Modern data processing systems, such as general purpose computer systems, allow the users of such systems to create a variety of different types of data files. For example, a typical user of a data processing system may create text files with a word processing program such as Microsoft Word or may create an image file with an image processing program such as Adobe's PhotoShop. Numerous other types of files are capable of being created or modified, edited, and otherwise used by one or more users for a typical data processing system. The large number of the different types of files that can be created or modified can present a challenge to a typical user who is seeking to find a particular file which has been created.
Modern data processing systems often include a file management system which allows a user to place files in various directories or subdirectories (e.g. folders) and allows a user to give the file a name. Further, these file management systems often allow a user to find a file by searching not only the content of a file, but also by searching for the file's name, or the date of creation, or the date of modification, or the type of file. An example of such a file management system is the Finder program which operates on Macintosh computers from Apple Computer, Inc. of Cupertino, Calif. Another example of a file management system program is the Windows Explorer program which operates on the Windows operating system from Microsoft Corporation of Redmond, Wash. Both the Finder program and the Windows Explorer program include a find command which allows a user to search for files by various criteria including a file name or a date of creation or a date of modification or the type of file.

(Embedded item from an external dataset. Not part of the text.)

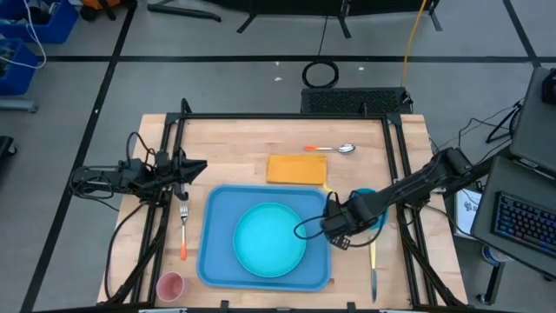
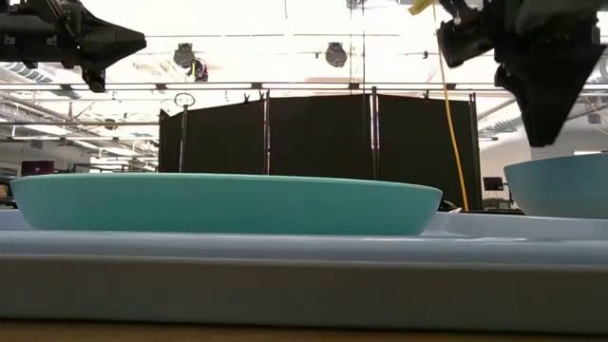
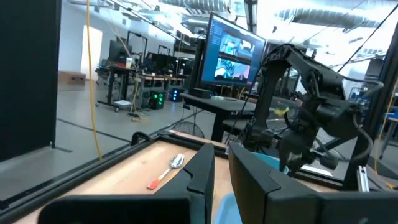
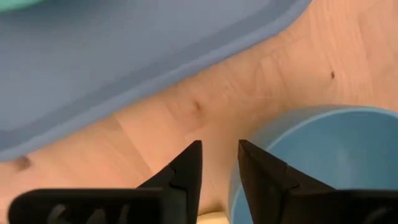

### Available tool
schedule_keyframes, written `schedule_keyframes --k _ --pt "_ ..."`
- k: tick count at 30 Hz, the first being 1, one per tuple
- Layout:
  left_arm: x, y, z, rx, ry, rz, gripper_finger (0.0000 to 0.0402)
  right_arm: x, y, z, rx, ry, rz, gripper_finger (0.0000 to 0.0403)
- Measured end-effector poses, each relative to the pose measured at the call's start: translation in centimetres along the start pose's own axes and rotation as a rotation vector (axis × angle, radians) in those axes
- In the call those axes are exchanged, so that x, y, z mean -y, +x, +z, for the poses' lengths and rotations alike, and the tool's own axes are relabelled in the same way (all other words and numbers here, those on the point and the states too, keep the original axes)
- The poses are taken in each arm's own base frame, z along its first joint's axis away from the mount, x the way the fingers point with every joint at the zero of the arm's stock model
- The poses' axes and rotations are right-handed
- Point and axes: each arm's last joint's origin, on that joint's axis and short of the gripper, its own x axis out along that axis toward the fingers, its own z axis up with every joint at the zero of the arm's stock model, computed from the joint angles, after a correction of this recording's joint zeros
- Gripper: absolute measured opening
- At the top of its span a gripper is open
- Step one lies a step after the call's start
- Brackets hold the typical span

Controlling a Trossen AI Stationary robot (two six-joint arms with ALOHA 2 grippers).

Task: Set up tray
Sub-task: Put the blue bowl on the blue plate

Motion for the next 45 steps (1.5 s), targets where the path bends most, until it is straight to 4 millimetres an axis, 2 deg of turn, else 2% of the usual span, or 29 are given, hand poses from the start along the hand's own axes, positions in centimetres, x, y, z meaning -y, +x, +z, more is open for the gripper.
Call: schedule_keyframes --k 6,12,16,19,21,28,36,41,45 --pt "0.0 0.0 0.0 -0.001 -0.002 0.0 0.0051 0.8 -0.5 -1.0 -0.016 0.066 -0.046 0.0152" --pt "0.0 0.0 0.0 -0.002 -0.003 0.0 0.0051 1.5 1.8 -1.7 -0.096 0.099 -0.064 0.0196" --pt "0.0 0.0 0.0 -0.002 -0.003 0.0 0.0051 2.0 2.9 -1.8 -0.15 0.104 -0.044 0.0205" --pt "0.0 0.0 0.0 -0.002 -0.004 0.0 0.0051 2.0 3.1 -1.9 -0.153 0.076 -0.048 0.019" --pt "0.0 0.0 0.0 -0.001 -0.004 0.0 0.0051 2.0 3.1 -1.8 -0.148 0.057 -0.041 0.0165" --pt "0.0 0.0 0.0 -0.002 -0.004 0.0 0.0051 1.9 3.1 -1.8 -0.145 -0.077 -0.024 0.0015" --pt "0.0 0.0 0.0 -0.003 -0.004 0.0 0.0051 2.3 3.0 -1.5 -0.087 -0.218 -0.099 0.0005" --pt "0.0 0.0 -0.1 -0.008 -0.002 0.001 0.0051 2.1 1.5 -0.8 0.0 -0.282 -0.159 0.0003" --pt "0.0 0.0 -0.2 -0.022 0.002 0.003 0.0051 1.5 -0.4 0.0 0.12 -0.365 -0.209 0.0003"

This search capability searches through information which is the same for each file, regardless of the type of file. Thus, for example, the searchable data for a Microsoft Word file is the same as the searchable data for an Adobe PhotoShop file, and this data typically includes the file name, the type of file, the date of creation, the date of last modification, the size of the file and certain other parameters which may be maintained for the file by the file management system.

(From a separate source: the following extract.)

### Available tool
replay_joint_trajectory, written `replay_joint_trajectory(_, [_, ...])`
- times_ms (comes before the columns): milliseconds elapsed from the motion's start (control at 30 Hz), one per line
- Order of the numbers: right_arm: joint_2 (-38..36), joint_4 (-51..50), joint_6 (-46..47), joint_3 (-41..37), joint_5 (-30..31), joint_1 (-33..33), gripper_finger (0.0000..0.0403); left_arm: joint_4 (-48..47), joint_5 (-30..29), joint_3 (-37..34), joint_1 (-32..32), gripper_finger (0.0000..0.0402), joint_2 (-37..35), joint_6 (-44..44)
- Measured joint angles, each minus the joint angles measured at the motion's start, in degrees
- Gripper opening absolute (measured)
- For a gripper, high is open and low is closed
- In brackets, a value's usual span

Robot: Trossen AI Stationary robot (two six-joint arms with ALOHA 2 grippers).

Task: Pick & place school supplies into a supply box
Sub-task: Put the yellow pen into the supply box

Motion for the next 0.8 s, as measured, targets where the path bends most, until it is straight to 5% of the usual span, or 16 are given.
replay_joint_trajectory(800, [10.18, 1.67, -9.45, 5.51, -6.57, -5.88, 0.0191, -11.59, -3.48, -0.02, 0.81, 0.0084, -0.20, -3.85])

Certain presently existing application programs allow a user to maintain data about a particular file. This data about a particular file may be considered metadata because it is data about other data. This metadata for a particular file may include information about the author of a file, a summary of the document, and various other types of information. Some file management systems, such as the Finder program, allow users to find a file by searching through the metadata.
In a typical system, the various content, file, and metadata are indexed for later retrieval using a program such as the Finder program, in what is commonly referred to as an inverted index. For example, an inverted index might contain a list of references to documents in which a particular word appears. Given the large numbers of words and documents in which the words may appear, an inverted index can be extremely large. The size of an index presents many challenges in processing and storing the index, such as updating the index or using the index to perform a search.
Methods and systems for processing an inverted index in a data processing system are described herein.
According to one aspect of the invention, a 2-level table is used for inverting an index. Since some terms occur far more commonly than others, a smaller table contains a subset of the more frequently occurring terms, and a larger table contains terms that occur rarely. An algorithm may be employed to determine whether terms occurring in the item should be indexed using the smaller table of frequently occurring terms or the larger table of terms that occur rarely. For example, the algorithm may include calculating the frequency with which a term occurs in the item or across all items. Because the smaller table will be updated more often than the larger table, the smaller table is generally optimized for updating, i.e., for making room in the table for inserts, whereas the larger table is generally not optimized for updating. The 2-level table may be used for an index of a single item or a corpus of items and decreases memory pressure and increases performance.
According to one aspect of the invention, a postings file containing one or more postings lists is updated in reverse order. Each item in a postings list is updated with a pointer that points to the previous item that was entered for that term. As a result, old data in the postings file is referenced from new data, thus avoiding writing over old data and using a minimum memory footprint. When the space allocated for the postings file is exhausted, a new space is allocated and also updated in reverse order. Because each item in the postings list is updated with the pointer that points to the previous item that was entered for that term, the first entry for each postings list in the new space is updated with a pointer that points to the last entry that was entered for that term's postings list in the old space. As a result, during access, the postings file may be efficiently read in the forward direction, with the occasional large jump backwards in the file, accrued over many forward reads, instead of making many small backwards reads.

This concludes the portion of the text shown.